EDLS 3100: Children's Literature
Instructor: Patricia Austin
Selection evaluation and use of books and materials for children; the role of literature in curriculum supplementation; and an examination of the changing social and cultural patterns in children's reading.This course can be used to satisfy general degree requirements in literature for upper elementary education students only.
A&S 3099: Honors Colloquium
Instructor: Crawford Crews
This course provides a unique opportunity for honors students at the University of New Orleans. It focuses on the current and on-going work of contemporary scholars in a variety of fields in the arts and sciences.
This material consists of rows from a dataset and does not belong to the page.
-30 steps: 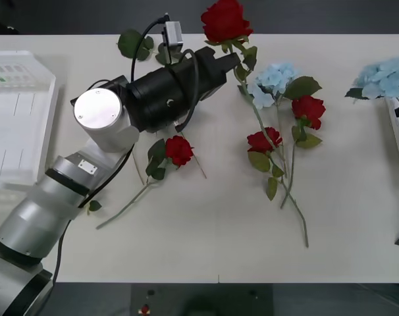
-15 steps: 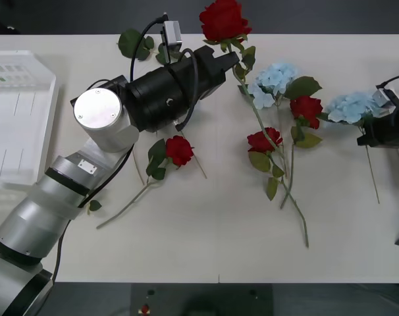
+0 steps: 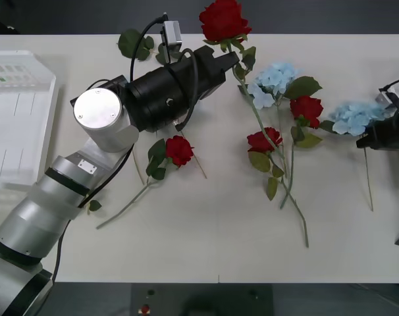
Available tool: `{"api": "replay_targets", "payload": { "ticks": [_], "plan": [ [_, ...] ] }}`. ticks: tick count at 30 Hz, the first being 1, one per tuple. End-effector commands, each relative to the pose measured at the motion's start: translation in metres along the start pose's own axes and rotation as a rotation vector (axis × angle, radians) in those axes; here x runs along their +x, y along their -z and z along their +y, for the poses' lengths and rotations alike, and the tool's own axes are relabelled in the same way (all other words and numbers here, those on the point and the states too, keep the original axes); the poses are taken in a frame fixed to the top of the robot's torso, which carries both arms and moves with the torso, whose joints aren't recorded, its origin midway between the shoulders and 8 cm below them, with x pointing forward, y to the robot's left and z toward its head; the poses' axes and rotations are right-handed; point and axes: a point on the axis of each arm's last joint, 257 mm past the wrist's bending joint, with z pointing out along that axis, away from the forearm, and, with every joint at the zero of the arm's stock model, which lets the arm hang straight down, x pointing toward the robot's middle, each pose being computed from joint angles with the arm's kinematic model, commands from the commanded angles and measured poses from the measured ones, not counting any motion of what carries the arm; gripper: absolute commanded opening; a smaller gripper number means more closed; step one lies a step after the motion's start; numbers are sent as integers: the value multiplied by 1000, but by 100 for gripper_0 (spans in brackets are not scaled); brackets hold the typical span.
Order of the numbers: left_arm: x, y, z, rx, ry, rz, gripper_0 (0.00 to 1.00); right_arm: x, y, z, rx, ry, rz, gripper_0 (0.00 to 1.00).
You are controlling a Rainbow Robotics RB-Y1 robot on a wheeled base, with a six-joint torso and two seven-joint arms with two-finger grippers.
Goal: Put the red flowers into the right box and the blue flowers into the left box
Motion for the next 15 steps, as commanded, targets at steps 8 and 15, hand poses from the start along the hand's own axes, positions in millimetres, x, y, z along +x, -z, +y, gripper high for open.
{"api": "replay_targets", "payload": {
  "ticks": [8, 15],
  "plan": [
    [-18, 1, -11, 15, -55, -13, 0, -24, 59, -11, -26, 206, -58, 100],
    [-19, 2, -11, 15, -53, -15, 0, -16, 91, 21, -185, 334, -78, 100]
  ]
}}
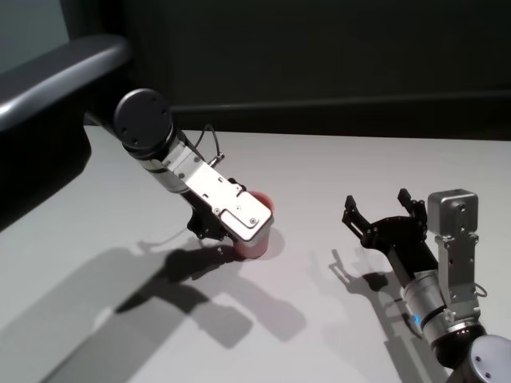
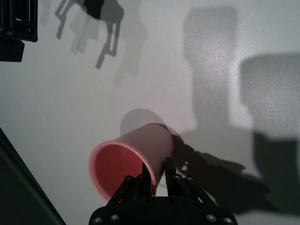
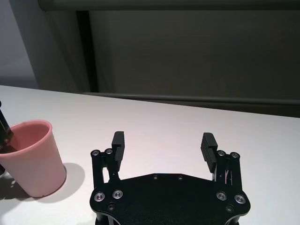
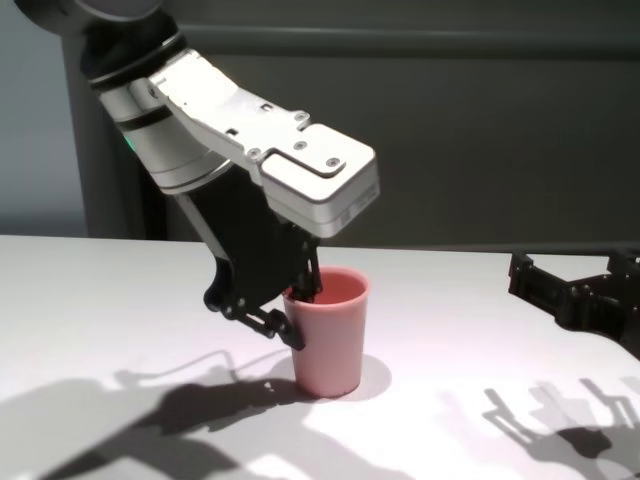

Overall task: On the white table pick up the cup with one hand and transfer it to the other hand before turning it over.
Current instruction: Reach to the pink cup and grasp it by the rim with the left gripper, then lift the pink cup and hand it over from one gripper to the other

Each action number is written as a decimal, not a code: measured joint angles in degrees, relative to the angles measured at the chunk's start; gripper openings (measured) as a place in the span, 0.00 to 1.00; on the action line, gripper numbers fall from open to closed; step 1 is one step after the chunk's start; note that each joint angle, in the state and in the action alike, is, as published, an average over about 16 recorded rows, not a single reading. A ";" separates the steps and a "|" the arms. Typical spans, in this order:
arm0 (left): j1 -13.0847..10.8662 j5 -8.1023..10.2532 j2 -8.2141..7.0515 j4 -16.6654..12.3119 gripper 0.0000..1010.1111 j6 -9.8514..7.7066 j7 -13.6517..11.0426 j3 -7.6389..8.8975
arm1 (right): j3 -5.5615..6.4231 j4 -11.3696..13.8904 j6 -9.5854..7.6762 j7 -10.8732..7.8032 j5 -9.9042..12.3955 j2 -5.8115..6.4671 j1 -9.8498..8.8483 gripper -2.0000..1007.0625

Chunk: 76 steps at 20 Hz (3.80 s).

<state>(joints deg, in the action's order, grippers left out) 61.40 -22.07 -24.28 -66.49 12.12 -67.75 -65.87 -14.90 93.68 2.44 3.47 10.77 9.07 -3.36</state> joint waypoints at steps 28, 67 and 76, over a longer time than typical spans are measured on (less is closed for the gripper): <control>-2.52 5.96 -2.26 -2.05 0.05 -2.39 3.26 3.01 | 0.00 0.00 0.00 0.00 0.00 0.00 0.00 0.99; -31.34 46.27 -5.21 -8.98 0.05 -0.21 21.98 30.96 | 0.00 0.00 0.00 0.00 0.00 0.00 0.00 0.99; -32.23 50.31 -3.07 -7.96 0.05 0.88 20.95 33.21 | 0.00 0.00 0.00 0.00 0.00 0.00 0.00 0.99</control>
<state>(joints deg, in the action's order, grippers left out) 29.17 28.24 -27.35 -74.44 13.00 -46.79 -32.67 -14.90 93.68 2.44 3.47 10.77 9.07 -3.36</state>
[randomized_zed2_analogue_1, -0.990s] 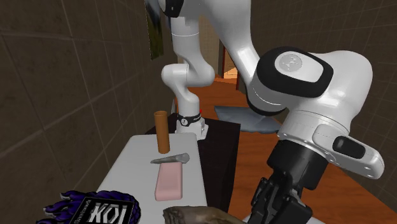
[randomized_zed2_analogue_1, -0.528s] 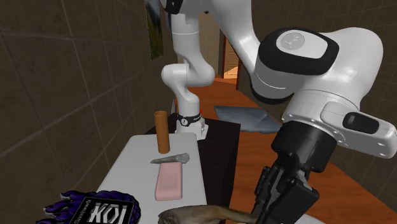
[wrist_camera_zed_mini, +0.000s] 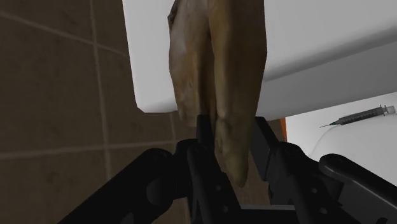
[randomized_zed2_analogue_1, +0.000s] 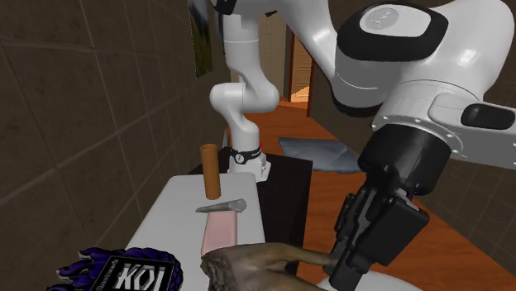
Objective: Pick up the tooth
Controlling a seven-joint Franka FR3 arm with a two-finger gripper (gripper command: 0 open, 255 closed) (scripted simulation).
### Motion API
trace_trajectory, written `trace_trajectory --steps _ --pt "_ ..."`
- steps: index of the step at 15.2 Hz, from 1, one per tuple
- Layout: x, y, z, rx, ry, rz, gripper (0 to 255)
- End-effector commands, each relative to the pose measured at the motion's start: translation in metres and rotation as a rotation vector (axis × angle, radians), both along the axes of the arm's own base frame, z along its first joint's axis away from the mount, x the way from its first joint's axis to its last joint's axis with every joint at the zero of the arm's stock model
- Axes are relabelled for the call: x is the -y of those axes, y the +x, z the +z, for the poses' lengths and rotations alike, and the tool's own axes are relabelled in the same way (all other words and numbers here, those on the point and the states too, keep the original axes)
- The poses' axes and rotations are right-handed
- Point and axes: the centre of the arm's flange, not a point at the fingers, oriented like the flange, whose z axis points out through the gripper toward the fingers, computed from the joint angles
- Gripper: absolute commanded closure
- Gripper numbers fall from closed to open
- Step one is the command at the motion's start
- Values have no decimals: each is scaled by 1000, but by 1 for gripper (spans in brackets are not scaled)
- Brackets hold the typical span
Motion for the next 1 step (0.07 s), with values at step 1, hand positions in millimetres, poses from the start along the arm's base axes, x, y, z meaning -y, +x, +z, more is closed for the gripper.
trace_trajectory --steps 1 --pt "0 -1 3 0 0 0 255"
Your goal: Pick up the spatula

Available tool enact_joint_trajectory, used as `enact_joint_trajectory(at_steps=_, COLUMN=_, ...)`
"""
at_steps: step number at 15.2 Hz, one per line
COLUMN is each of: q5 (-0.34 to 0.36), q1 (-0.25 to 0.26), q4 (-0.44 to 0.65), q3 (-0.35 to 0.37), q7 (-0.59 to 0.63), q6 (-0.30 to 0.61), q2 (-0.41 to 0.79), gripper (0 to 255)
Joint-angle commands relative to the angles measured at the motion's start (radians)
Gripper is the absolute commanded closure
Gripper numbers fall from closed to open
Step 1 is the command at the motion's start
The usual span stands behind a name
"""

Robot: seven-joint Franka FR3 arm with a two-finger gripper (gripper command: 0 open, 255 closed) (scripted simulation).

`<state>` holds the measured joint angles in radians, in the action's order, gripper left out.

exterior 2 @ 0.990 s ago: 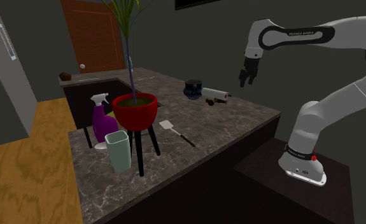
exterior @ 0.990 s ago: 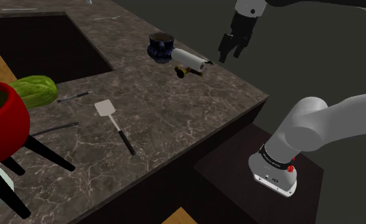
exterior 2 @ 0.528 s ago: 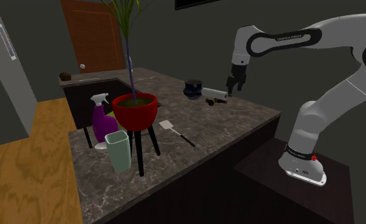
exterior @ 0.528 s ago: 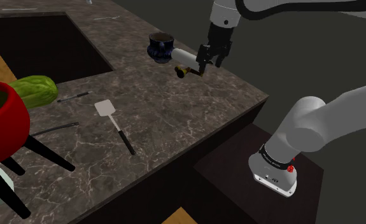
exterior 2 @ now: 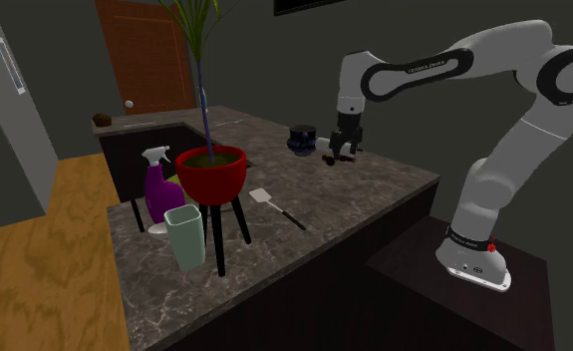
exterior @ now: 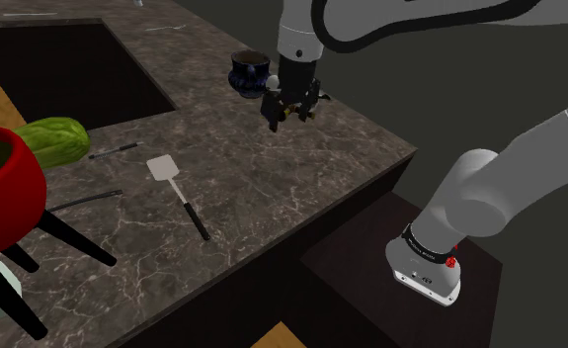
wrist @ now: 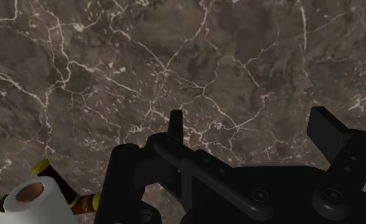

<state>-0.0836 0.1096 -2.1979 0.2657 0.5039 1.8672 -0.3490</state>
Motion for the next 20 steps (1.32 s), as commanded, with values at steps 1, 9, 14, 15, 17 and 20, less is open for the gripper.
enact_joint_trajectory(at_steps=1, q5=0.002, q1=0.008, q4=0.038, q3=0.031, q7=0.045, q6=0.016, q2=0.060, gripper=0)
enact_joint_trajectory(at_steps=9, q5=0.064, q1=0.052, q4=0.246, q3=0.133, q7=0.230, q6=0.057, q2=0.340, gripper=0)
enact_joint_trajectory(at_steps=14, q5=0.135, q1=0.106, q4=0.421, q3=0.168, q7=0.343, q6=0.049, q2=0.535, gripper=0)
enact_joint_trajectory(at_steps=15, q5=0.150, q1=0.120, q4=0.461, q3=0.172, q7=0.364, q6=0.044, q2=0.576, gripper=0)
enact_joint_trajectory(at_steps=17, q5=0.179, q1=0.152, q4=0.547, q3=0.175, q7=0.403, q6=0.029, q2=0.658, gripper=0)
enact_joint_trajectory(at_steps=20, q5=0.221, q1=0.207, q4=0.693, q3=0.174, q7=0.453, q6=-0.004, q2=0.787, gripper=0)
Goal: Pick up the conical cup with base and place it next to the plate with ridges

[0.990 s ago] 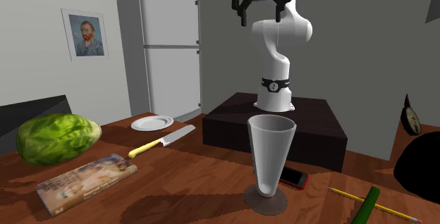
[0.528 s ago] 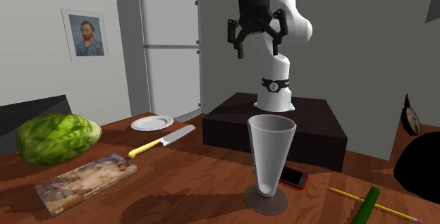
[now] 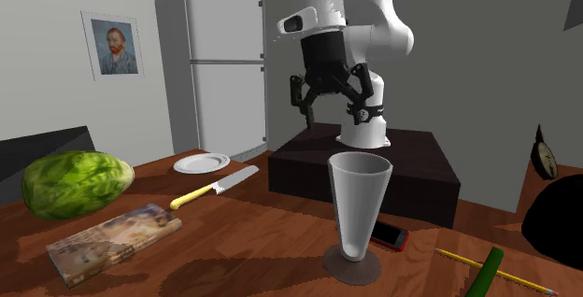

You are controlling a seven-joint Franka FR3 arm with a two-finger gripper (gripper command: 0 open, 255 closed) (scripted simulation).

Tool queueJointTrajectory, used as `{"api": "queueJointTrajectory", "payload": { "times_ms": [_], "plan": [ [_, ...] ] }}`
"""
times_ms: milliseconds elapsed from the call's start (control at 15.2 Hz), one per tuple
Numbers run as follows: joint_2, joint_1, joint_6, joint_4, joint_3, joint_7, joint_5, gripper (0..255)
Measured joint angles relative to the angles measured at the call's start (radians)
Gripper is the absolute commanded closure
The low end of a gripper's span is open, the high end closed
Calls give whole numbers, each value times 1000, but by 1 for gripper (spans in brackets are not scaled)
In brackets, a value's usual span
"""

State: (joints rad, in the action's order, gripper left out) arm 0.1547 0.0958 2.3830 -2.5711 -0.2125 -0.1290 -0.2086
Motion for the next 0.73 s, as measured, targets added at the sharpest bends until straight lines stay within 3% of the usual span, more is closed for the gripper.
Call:
{"api": "queueJointTrajectory", "payload": {
  "times_ms": [264,726],
  "plan": [
    [-142,18,91,37,-10,-90,-111,0],
    [-244,29,187,33,9,-156,-205,0]
  ]
}}
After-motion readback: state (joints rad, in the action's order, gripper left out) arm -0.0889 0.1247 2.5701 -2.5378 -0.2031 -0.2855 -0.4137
Students will read and discuss in-progress work of active scholars, along with supplemental background reading, all connected to a general course theme, and then will have the opportunity to talk directly with these scholars as they visit the class during the semester.
A&S 4000: Honors Capstone
Instructor: Chris Surprenant
Meeting Time: TBD
This course satisfies the Honors graduation requirement.
Required of all students who plan to graduate with University Honors during the semester in which they intend to graduate. Graded pass/fail. Enrollment requires the permission of the Honors Director.